The ratios are decrease in 2010 but it might be understood by the reasons of global crisis.
The return on investment could be lower than previous year but the hotel has the ability to
pay off the debt by the assets, especially current assets. The hotel has longer days in
collecting debtors might be the debtors also have problems from financial crisis. But the
investors might be satisfied because the dividend cover is still high 2.96 in 2010, interest
cover is 4.86.
There is no conclusion about Grand Hotel‘s performance is good or bad. This essay is as
the suggestion about how this hotel manages their business.
Part two

Even ratio analysis is a concept that is used widely, but it has some limitations which have
to be considered before making any conclusion.

The first limitation of ratios is the accounting information. Each firm chooses the
accounting method to prepare the report. Such as straight-line or decreasing balance
method which is used for depreciation assets. Depreciation is non-cash account but it
affects the result of income statement. So it affects the ratios such as net profit margin.
Besides that, for inventory, one firm can use LIFO method while another uses FIFO
method. That makes the financial statement is different and leads to different ratios.

The second is the financial statement. It could come from the accounting concept. The
numbers are recorded should be historical data. However, the market price changes,
affect the value of assets. And the ratios are also affected such as the ROA.
Besides that, Stephen A. Ross et al (2010) mentions that “the different firms end their
fiscal years at different times”. For the firms depend on the season like hotel, there are the
fluctuations in accounts and that leads to the difficulties in comparing the balance sheet.

Another limitation is some ratios have positive effect but some are not. The difference in
value of numbers makes the situation is so complicated.

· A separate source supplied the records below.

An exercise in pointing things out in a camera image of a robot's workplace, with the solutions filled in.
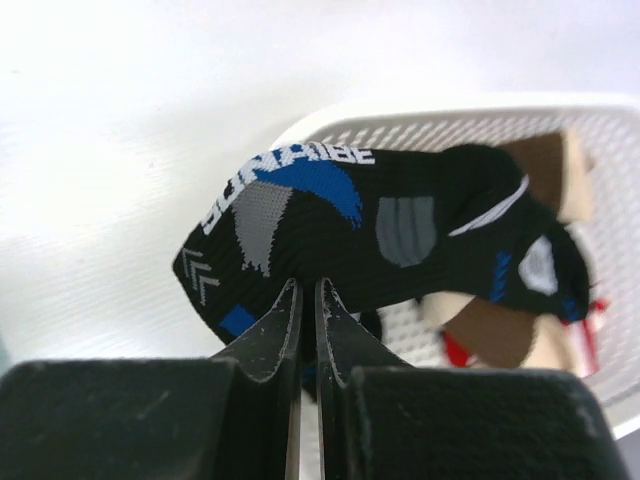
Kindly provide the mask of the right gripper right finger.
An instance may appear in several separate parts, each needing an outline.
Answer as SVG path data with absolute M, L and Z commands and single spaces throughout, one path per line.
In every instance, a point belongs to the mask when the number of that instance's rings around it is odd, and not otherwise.
M 603 412 L 553 370 L 417 368 L 315 293 L 325 479 L 625 479 Z

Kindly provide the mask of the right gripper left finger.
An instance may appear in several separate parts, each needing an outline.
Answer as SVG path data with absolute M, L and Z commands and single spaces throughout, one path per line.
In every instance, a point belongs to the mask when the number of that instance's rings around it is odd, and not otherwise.
M 302 292 L 210 358 L 30 361 L 1 379 L 5 479 L 295 479 Z

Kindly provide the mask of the black blue sports sock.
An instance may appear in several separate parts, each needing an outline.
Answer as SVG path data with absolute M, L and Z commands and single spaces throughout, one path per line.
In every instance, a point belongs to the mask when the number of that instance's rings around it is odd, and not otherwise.
M 177 253 L 174 274 L 224 342 L 283 285 L 328 279 L 351 313 L 439 291 L 583 319 L 586 262 L 503 150 L 290 144 L 248 160 Z

It might be because there does
not have any standard or formulate calculating system for the ratios analysis. So different
investors or in different countries, they have their own way in calculating the ratios. And it
makes the decisions are made difficultly.

The last limitation in this essay is the ratios are suitable for each industry or the size of the
firms. For example, according Reuters, UK (2011) the P/E ratio in hotel industry is 31.08,
but in beverages industry is 36.65 or 14.68 in personal services industry. Besides that, for
huge firms in different industry, the mistake of the ratios or comparison is more
complicated. It could be mistake in consolidation or different industries. So the ratios
analysis could be a useful method when applying in small or medium size firms.
The ratio analysis is not the final decision; it is just the tool which supports for decision
making or recommendations. Certainly, it can be changed by times or the skill of an
analyst. So besides the ratio analysis, the investigation for more information is necessary.

Ratio analysis is still the useful method for the investors in decision making process. It can
show what happens with the inventory, sales, cash or how well a firm satisfies their
shareholders. The more ratios are linked, the clearer whole finance picture of a firm is.
Once again, this method has to be combined with other information to get the final
conclusion about the good or bad of a firm’s performance.